Here are my reflections on How You Know It’s Planting Season:
** The weather app is your new best friend or worst enemy
** Clouds induce paranoia
** Changes in weather forecast can make your farmer come unglued
** That extra Twinkie in your lunchbox can brighten your day
** The kids want to know when dad is coming back
** Everything breaks. Everything.
** The parts department at the implement dealer is on speed dial
** You measure your day in acres not hours
** If you manage to wash and dry the laundry you are too tired to put it away so you sleep under it
** Seed from the current crop are rolling all over the laundry room floor
** Tempers are short
– Like when we decided to take make a quick stop with the kids to get ice cream but on the way there the field we were waiting to get dry was ready. There was a long line and Farmer almost came unglued.
God Bless the grandmas who pick up the kids, the wives who deliver hot food to the fields and hold the fort down, and the farmers and farmHers that sacrifice time with their families to feed yours.💕
100 Pounds of Seed
Do you see those 2 bags of seed? They each weigh 50lbs. We were finishing up our last field of corn Friday night and Farmer needed 2 more bags of seed so I ran back to the farm and loaded them in my car. As I was struggling to lift one of the bags and carry it over to the planter it hit me. Right there in those bags was the 100lbs of weight I had lost and I could barely carry half of it, let alone both bags at once!

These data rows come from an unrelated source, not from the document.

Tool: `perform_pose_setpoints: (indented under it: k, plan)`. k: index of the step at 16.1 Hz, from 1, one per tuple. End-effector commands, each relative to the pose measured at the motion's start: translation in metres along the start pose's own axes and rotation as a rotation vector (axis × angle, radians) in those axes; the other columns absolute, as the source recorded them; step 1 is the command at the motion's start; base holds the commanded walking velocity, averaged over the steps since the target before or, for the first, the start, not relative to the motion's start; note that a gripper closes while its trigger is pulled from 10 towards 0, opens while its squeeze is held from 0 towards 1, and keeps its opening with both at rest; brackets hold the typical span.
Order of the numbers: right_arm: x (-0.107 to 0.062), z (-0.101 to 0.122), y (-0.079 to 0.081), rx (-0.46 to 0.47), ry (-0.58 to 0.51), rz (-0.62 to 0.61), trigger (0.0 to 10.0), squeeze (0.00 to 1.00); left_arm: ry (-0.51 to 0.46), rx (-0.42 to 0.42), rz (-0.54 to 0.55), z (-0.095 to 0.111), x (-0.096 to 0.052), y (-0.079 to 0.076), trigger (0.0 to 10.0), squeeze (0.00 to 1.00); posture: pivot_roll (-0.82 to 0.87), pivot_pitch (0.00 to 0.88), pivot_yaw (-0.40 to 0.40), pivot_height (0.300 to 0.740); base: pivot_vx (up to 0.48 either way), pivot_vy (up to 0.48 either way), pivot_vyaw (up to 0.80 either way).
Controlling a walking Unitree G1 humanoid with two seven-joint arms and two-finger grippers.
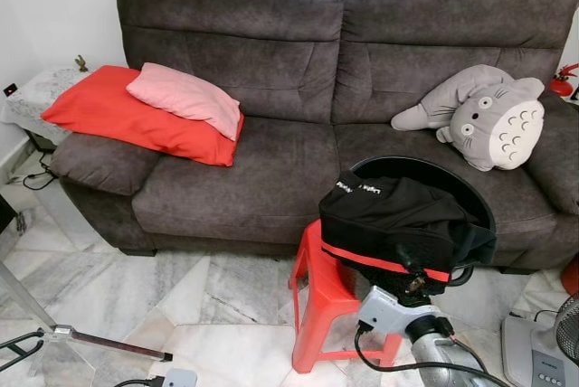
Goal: Hang hanger
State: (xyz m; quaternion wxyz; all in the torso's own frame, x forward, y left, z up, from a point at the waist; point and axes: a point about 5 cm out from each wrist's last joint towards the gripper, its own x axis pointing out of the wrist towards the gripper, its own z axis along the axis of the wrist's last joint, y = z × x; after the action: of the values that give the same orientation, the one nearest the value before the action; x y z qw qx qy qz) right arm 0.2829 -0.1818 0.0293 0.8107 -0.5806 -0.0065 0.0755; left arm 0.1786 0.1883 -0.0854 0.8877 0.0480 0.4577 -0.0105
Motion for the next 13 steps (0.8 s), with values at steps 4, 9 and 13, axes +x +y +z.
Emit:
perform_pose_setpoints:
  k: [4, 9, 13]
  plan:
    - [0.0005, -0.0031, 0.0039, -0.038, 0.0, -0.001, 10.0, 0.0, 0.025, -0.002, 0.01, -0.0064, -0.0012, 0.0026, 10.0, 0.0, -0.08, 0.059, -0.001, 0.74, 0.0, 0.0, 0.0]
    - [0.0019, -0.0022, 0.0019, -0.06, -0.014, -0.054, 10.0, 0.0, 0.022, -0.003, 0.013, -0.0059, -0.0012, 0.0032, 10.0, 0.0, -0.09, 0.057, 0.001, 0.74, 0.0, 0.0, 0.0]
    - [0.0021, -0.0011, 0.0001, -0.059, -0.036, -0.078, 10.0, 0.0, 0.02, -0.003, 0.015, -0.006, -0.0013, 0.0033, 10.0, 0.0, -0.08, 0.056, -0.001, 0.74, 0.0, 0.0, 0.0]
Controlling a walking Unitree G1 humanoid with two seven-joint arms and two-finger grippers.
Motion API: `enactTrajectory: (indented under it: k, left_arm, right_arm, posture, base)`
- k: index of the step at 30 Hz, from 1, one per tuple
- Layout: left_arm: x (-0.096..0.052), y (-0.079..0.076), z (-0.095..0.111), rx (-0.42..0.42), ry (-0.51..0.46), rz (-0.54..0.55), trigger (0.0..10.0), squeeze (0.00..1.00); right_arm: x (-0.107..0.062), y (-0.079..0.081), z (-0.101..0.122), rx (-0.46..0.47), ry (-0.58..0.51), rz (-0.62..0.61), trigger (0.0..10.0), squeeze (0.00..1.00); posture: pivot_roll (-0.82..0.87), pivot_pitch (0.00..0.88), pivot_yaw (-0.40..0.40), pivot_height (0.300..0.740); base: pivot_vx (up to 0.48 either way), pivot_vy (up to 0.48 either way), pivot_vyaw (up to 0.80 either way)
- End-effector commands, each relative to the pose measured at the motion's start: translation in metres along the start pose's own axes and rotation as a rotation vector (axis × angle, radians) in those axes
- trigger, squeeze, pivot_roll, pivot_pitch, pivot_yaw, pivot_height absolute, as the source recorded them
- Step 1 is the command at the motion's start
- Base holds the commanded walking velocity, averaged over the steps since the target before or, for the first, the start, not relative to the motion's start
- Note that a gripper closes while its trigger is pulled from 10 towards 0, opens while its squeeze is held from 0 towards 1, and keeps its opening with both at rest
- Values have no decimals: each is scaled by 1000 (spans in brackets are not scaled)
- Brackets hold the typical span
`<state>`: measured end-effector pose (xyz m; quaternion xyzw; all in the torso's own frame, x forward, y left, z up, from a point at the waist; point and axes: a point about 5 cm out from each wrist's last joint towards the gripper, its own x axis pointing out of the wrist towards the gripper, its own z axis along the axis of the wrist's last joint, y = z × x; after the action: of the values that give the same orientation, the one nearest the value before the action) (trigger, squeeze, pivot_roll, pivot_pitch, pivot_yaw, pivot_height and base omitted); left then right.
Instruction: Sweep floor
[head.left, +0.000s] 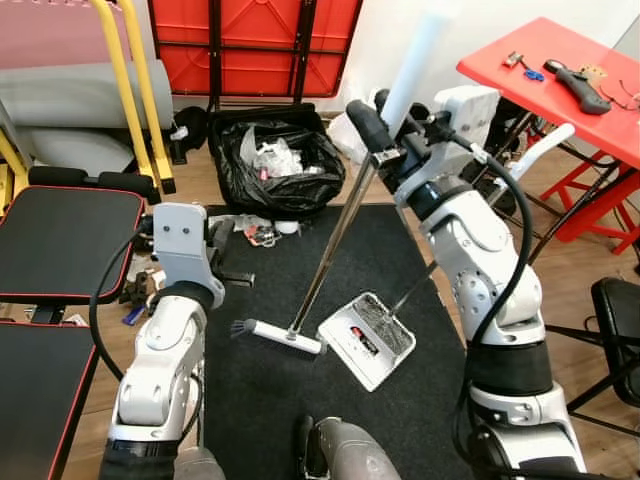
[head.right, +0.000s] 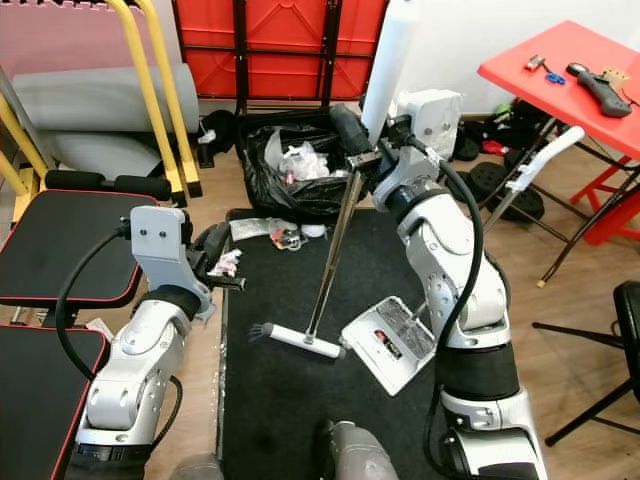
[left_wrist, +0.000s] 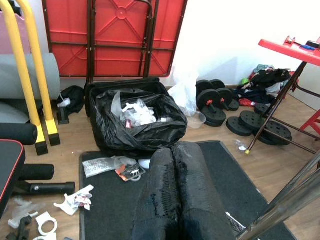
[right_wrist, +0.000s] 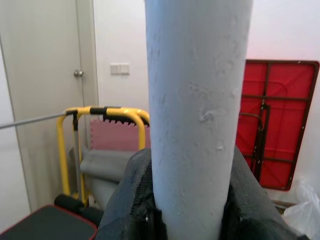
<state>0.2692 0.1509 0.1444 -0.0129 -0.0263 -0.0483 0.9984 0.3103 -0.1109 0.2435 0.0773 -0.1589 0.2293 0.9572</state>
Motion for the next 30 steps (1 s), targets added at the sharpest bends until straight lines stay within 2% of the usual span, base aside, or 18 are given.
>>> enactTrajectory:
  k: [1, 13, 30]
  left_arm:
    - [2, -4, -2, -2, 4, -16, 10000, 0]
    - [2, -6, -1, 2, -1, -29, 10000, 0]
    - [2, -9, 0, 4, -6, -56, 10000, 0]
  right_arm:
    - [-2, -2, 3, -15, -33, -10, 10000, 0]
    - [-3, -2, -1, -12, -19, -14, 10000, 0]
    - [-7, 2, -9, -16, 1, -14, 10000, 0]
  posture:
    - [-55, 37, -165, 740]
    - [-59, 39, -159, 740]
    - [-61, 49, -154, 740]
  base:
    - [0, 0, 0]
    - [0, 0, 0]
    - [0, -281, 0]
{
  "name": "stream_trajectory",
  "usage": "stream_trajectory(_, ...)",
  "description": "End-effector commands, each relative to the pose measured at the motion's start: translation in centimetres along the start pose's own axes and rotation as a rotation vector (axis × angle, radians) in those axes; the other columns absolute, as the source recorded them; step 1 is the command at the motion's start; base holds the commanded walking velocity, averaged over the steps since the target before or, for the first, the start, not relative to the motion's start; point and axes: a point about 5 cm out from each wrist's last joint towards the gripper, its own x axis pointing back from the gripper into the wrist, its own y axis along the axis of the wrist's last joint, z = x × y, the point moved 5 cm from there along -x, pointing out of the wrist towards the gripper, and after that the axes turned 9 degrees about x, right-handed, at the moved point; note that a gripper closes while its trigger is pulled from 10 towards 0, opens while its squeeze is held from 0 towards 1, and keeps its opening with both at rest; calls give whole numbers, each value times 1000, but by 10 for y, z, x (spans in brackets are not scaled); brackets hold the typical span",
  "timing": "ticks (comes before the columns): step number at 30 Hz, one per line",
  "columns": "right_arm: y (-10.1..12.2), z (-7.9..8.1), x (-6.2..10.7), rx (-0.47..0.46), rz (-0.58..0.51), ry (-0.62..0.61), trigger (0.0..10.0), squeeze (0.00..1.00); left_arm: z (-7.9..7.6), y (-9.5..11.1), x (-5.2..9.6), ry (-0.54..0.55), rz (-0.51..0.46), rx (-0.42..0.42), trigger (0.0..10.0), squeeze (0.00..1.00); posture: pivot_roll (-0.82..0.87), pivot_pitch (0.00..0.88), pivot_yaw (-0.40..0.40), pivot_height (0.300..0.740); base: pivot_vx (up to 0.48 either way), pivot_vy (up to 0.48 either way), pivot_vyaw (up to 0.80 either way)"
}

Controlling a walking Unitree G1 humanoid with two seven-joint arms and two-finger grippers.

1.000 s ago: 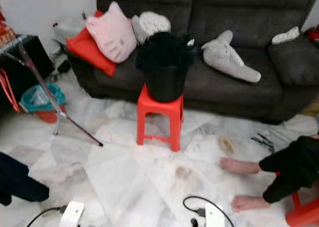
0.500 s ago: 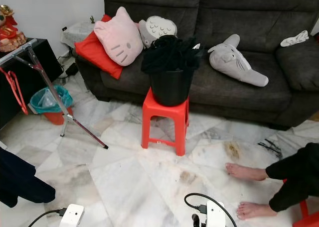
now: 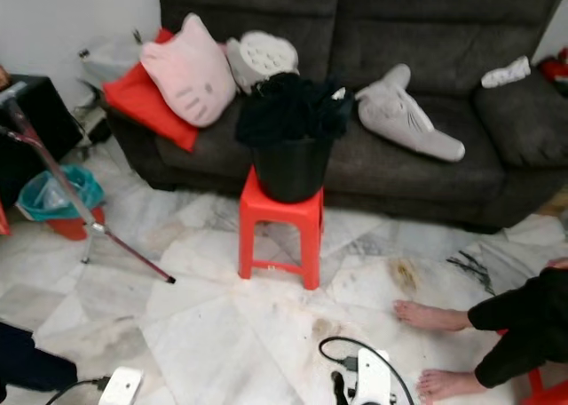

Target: Hang hanger

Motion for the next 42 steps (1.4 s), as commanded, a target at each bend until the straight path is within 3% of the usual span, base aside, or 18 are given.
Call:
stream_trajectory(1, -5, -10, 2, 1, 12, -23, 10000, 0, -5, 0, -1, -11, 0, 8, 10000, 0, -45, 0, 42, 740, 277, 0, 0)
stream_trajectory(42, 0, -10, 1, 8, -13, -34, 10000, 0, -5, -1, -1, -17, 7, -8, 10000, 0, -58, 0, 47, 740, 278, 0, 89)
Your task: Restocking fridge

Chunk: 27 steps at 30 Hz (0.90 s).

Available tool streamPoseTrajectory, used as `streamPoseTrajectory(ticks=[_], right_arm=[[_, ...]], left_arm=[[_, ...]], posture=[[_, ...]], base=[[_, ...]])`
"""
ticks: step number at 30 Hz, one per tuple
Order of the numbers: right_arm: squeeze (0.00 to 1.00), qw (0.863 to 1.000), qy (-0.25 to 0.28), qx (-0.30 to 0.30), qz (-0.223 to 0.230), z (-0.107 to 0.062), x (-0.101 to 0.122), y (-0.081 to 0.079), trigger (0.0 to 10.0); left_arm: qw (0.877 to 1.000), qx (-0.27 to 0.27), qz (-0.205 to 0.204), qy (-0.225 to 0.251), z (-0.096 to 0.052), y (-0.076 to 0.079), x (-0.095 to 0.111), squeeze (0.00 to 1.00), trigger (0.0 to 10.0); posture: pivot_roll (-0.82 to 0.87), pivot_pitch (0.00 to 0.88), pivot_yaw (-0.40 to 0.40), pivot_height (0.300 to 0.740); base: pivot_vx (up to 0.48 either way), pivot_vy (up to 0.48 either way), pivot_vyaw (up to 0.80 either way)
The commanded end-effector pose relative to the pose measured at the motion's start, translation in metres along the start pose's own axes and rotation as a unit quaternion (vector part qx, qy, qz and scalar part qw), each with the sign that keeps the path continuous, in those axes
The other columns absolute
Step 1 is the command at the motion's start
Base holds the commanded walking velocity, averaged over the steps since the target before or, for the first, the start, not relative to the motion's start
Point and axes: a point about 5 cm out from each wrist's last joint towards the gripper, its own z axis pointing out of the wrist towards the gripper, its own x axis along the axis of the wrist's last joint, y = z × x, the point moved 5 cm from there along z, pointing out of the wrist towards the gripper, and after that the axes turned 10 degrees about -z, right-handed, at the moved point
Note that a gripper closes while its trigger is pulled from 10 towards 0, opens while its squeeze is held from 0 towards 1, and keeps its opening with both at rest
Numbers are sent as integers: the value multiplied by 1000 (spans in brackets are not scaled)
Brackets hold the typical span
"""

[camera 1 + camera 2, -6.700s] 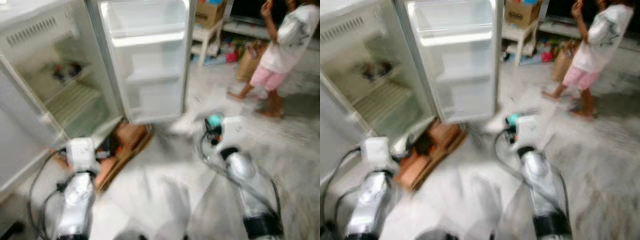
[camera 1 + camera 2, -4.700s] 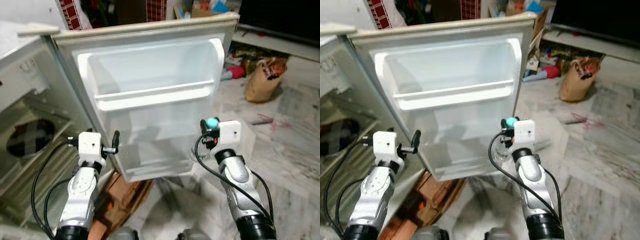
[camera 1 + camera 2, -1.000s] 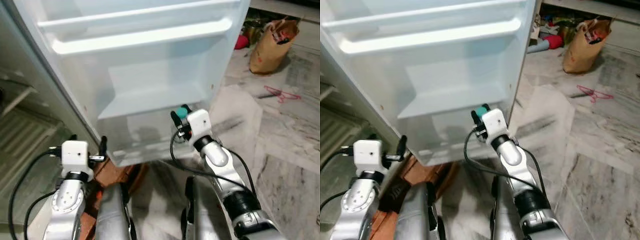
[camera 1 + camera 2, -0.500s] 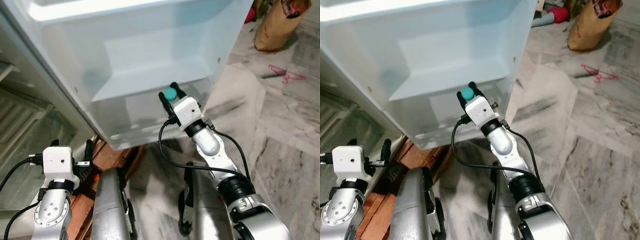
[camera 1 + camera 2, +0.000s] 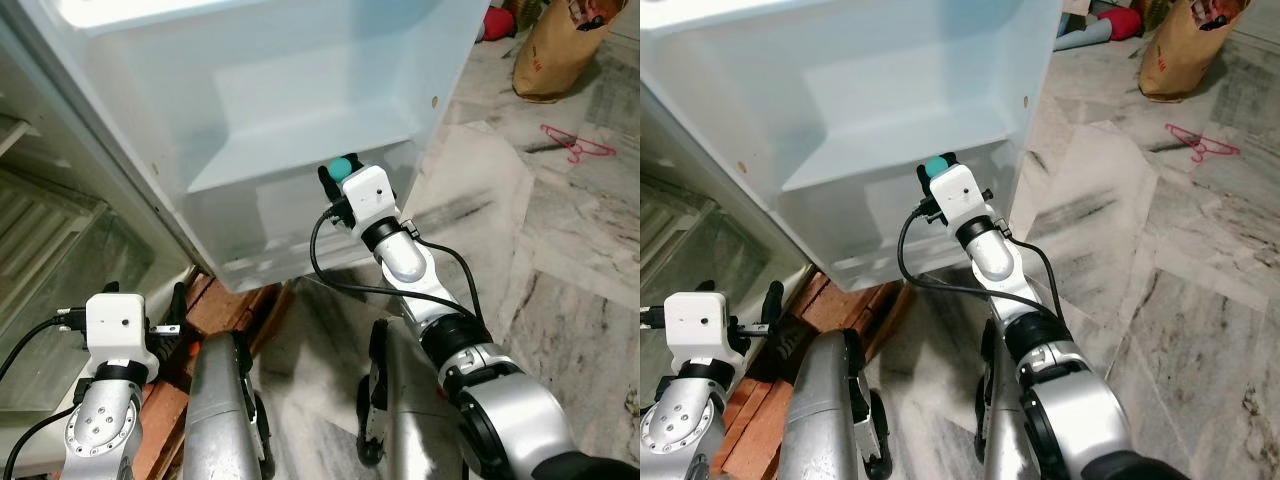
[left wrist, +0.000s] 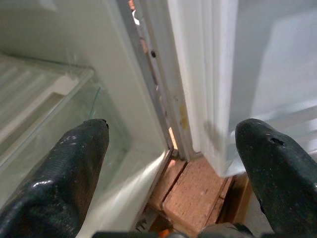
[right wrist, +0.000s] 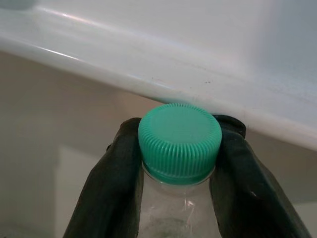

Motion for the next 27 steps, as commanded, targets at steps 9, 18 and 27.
streamPoseTrajectory(ticks=[9,18,27], right_arm=[[0,992,-17,-15,-121,-30,-30,6,10000],[0,988,62,-11,-143,-27,-1,-9,10000],[0,993,-104,-35,-45,-51,-66,-1,10000]], left_arm=[[1000,5,11,-8,-2,-4,-1,0,10000],[1000,6,12,-6,0,-4,0,0,10000],[1000,2,11,-9,2,-2,-1,0,10000]], posture=[[196,296,30,550],[186,296,31,550],[184,295,31,550]], base=[[0,0,0],[0,0,0],[0,0,0]])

It was a bit of a shock and also a revelation. It has been a lot of work and commitment getting to this point and not every day has been a positive one. But today we celebrate the positives!
** I have lost 100lbs!
** I can walk 3+ miles without stopping
**I can walk faster~ 3 minutes less per mile than when I started
** I climbed up the tractor steps this planting season with ease
** I have more energy
I have a long way to go on the journey but today I’m stopping and appreciating how far I’ve come.
What is your positive for the day?
We finally made it into the fields and have been working on putting our corn in the ground!! Spring planting can get a little hectic because there is the working ground (my favorite job!), picking stones, putting nitrogen down and then the actually planting. We love it though!
This year we are pulling a rolling basket behind our field cultivator to help with lumps in the soil and will hopefully make a better seed bed for our plants. Pulling onto the road can be a bit intimidating for me because it makes my equipment about 80 feet long and you need to make wide turns into the driveways to avoid putting it in the ditch…
As I was traveling down the road last week, about 1/8th of a mile from one field to another, a pick-up truck came up behind me and as I swung wide to make a right turn into the driveway he passed me on the right! I was pretty mad because it was VERY dangerous and also illegal.
So in the spirit of keeping my family and yours safe on the road here are a few tips when driving around farm equipment!
Tips for Rural Drivers
- Always be on the lookout for farm machinery. Remember it can unexpectedly turn onto public roads from a field or driveway.
- Farm machinery typically travels at 25 mph or less, so be prepared to slow down in order to avoid a rear-end collision.
- Keep a safe distance. This gives better visibility to both drivers and equipment operators.
- Allow adequate time and distance for farm equipment to make wide turns.
- Just because you see the equipment does not mean the equipment operator sees you.
Tips for Passing Farm Machinery
- Be sure the machinery is not turning left. Look for left turn lights or hand signals. If the machinery slows down and pulls toward the right side of the road, the operator may be preparing to make a wide left turn. Likewise, sometimes to make a wide right turn, the operator must fade to the left.
- Determine whether the road is wide enough for both your vehicle and the farm equipment.
- Check for roadside obstacles such as mailboxes, bridges or road signs that may cause the machinery to move to the center of the road.
- Be sure there is adequate distance for you to safely pass and be on the lookout for oncoming traffic.